Wes Baker

The Tyranny of Self-Help

April 4th, 2011

We all read for different reasons, some of us read to wind down and strip back the problems of our day. Others read for inspiration. But I want to talk about the people who are reading to learn, more specifically the people who are trying to improve.

These folks see themselves as lacking something, imperfect in some way. They’re constantly striving to find the next book, the one that’ll help them finally get out of that funk they’ve been in: the holy grail of self-help books that will prove all of the other books wrong and will help them become the person they’ve always thought they could be.

So, they read the book, scribbling notes in margins, highlighting passages, and committing key tenants to memory. And for the next few weeks, they’re riding high, feeling as if the world is theirs with a feeling that they can do anything; all because the last book they read said so.

But talk to these people a month or so after they finished the book and see how they feel about it. More frighteningly, see what they’ve absorbed and remembered. Even worse, see what book they’re reading now. Typically, the most important—and most difficult—parts have been forgotten first. They openly admit that they’re not following the system verbatim, but they’re doing a pretty good job and they still feel as if it’s helping. They also confide in you that they’re planning on starting a new self-help book this weekend, one that promises to do what the last one did, but this one applies the methodology to another deficient part of themselves.

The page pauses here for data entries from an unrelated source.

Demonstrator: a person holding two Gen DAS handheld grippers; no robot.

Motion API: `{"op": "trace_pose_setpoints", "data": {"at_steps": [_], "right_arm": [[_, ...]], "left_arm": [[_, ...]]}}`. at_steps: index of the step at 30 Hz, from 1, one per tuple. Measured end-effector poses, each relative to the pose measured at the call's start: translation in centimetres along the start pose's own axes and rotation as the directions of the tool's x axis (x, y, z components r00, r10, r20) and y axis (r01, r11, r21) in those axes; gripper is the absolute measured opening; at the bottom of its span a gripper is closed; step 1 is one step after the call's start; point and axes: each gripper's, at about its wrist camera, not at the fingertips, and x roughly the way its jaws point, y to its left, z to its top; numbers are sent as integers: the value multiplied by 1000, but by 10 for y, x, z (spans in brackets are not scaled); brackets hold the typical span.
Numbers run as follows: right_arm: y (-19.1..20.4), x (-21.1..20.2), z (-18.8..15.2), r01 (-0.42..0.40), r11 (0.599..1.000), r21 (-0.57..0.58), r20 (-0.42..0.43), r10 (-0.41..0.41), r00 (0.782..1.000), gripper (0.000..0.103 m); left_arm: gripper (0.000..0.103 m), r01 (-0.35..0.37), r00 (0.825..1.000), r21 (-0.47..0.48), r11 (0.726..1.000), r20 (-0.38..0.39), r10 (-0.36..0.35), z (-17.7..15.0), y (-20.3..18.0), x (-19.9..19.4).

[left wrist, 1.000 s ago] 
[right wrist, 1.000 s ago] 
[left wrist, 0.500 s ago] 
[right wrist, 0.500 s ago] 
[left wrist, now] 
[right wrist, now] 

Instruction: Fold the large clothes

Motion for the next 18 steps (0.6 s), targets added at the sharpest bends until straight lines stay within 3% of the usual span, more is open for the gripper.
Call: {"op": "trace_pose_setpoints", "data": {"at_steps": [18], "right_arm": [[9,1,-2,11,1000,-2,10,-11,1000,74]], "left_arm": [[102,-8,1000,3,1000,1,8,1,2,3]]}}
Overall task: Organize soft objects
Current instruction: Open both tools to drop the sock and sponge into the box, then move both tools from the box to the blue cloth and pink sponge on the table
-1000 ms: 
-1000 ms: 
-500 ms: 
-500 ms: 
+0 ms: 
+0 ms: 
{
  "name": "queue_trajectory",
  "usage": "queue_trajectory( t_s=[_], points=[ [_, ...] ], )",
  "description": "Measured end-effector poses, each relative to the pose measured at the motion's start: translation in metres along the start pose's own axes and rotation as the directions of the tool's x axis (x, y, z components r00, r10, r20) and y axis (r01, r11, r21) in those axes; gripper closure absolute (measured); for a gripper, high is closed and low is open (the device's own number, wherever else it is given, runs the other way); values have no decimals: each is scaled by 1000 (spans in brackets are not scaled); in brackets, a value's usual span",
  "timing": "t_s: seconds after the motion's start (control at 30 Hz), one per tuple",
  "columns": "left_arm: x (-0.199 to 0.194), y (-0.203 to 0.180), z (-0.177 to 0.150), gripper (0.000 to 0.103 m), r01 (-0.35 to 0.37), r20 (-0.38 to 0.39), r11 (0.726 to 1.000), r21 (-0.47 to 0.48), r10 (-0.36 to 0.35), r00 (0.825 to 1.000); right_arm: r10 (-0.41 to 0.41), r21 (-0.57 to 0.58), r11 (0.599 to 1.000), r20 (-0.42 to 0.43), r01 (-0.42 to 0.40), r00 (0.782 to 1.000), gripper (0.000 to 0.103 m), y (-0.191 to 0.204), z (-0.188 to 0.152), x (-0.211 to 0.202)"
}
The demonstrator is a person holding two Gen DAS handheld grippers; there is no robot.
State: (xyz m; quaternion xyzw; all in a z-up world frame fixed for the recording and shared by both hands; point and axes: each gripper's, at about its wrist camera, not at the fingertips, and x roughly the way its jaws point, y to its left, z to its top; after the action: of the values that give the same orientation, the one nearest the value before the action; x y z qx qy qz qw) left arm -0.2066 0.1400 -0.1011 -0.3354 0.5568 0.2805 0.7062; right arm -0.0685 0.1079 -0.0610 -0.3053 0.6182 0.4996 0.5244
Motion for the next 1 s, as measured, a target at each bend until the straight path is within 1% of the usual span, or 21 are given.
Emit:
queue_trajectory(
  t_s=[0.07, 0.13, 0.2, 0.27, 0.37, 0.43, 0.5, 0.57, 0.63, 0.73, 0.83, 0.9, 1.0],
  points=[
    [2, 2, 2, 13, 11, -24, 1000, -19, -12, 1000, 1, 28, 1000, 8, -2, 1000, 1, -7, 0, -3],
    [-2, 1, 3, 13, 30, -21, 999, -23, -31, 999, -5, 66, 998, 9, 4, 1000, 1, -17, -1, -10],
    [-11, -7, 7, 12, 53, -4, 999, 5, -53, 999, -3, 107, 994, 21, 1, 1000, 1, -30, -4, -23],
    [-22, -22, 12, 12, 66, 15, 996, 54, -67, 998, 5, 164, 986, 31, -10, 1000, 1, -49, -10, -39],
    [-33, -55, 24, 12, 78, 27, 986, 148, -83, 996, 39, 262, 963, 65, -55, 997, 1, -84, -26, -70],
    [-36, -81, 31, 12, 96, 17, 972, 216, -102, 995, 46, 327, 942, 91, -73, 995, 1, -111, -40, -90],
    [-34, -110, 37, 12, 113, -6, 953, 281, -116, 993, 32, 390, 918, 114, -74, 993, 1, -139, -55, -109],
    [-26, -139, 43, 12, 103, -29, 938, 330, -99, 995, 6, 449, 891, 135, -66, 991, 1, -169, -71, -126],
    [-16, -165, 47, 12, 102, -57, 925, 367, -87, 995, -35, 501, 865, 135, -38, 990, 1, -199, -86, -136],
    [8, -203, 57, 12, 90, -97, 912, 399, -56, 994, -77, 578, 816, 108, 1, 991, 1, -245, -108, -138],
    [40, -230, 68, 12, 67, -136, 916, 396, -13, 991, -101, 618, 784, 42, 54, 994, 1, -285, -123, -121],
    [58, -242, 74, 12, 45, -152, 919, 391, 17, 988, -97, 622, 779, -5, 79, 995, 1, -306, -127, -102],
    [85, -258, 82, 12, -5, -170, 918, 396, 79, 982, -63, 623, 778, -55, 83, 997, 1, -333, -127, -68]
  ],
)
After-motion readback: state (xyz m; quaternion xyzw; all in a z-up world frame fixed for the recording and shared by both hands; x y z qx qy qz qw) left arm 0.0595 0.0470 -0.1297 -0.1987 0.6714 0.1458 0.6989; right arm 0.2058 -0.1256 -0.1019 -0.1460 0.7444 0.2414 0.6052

This is the crux of the problem. It’s not that reading self-help is always a bad thing, I don’t believe it is. The issue is determining when to stop reading and take what we’ve learned and apply it to our lives. We keep going back to try and find another solution, because finding solutions is easy, actually using them is incredibly hard.

Industry

To understand why people keep going back to the bookstore, it might be helpful to see how the self-help industry functions and it all begins with a very successful formula:

  1. Show that the reader is broken in some way, whether or not the reader came to you with this problem. You’ll typically find this problem on the cover (front or back) or in the introduction.
  2. Explain that you have the cure to this problem. A scrap of the solution—or maybe the whole thing—will be on the cover as well.
  3. Explain the cure and show them that life is better on the other side. This is the majority of the book.

This formula works because the book tends to do a good enough job of instilling a sense of inferiority because we don’t know the fix to what ails us, but this author does. Why else would they be a published author? After we buy into the problem, we begin to see the fix, but just a small part of it and this fix gets us exited. We start thinking of all the things we’ll be able to do after we’re no longer broken: getting a promotion, reading more, living a happier more fulfilling life, or whatever else is being sold these days.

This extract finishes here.